Thursday, December 11, 2008

Three Thirty Three!

This has been the year of the machine! Starting last December with the DaVinci robotic surgery system, I have met lots of very cool high tech machines. Today it was the Oldelft Simulix-MC ... one part of a system to figure out where to aim the radioactive beam that will presumably kill off that little colony of cancer cells left over after last year's surgery.

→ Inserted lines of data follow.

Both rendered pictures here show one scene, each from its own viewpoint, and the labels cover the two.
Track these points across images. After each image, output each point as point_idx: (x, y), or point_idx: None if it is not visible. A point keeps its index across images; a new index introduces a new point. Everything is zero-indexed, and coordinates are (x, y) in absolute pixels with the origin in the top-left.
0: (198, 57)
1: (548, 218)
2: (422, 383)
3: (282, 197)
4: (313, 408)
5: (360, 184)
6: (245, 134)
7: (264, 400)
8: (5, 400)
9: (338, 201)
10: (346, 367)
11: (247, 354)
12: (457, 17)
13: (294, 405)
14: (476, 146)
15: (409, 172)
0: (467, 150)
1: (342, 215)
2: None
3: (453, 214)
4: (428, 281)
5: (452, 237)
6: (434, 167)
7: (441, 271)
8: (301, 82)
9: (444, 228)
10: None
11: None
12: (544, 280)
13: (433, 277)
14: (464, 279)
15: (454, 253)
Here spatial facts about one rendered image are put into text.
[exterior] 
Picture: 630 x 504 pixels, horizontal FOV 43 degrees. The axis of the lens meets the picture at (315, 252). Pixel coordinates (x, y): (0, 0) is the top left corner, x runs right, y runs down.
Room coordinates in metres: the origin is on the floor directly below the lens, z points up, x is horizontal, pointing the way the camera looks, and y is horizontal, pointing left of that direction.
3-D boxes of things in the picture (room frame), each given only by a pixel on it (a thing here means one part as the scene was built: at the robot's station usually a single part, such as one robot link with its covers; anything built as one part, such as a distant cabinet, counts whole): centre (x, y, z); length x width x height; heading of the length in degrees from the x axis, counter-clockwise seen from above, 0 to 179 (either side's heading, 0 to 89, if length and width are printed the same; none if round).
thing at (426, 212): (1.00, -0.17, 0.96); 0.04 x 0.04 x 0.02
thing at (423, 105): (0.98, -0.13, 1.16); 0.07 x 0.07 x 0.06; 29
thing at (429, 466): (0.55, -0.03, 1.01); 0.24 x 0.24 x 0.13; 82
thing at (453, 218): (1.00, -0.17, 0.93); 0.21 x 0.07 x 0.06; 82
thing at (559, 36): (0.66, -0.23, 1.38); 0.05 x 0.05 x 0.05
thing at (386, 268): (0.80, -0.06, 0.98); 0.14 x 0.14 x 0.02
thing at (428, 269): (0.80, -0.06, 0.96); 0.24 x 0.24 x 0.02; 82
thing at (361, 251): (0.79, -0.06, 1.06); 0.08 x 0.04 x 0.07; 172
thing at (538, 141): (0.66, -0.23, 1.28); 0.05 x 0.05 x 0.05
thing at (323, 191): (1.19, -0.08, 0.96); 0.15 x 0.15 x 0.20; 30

I was positioned on that table in the bottom left of the picture. A bean bag chair like device was placed under my legs.... legs are kind of nestled into place, and then a vacuum pump draws all the air from the bean bag, leaving a very sturdy mold that will allow them to place my lower half in exactly the same position for each of the 35 treatments. Unlike a lot of medical stuff these days, when I'm done, they can let the air back into the bag, and use it over again to help save someone else!

The table then rises and rotates into position with me in between the upper and lower arms in the center of the picture. The head above is an x-ray machine, and the black and white box below is the receiver/plate holder. If you look to the far left, a vertical white box with a small red window near the top puts out a laser beam that strikes my right side just above the hip... another laser beam from the opposite corner of the room, targets my left hip, and one above lights up a spot on my stomach. Jill, the technician, gives me three small tattoos at the spots where the laser beams hit. The combination of these marks, and the leg mold, will align me properly every time!

Several X-rays are then taken, and later in the day, I am carefully aligned in a CAT scan machine at another hospital in town for corresponding CAT scan images. Highland hospital's CAT scan machine was out of order today. Lucille has brought along my leg mold!

Over the next few days, with the help of computers, the CAT scan and the x-rays, will be used to create a program that will precisely target my cancer. Starting in about 10 days, 35 radiation treatments will damage all the cells in a very carefully mapped and confined neighborhood. Healthy cells will recover over the weekend breaks, and after the treatments. Cancer cells, with their rapid growth and reproduction, will not be able to recover so well, and will end up in pretty bad shape, unable to continue their process.

A strange process of killing off part of me so that the rest of me can go on enjoying this fabulously wonderful life with which I have been blessed!

Thank you to Dr. Liu, Jill, Lucille, and to the folks at Strong Hospital willing to cover for the broken CAT scan machine at Highland.

The title???? My 333rd post!

2 comments:

Sequana said...

What an interesting post! Thx so much for the explanation.

I made myself smile a little tho. My sister has a head and neck cancer. When she had her radiation treatment, they made a mask of her face to mark the spot.

Today I thot of a bean-bag to do that. When they pulled out the air for the permanent mask, she would have suffocated by then. *small laff*.....I guess I have a weired sense of humor, eh?

The Daily Rant said...

Very interesting, I agree. Thinking of you also as you go through your treatments, etc.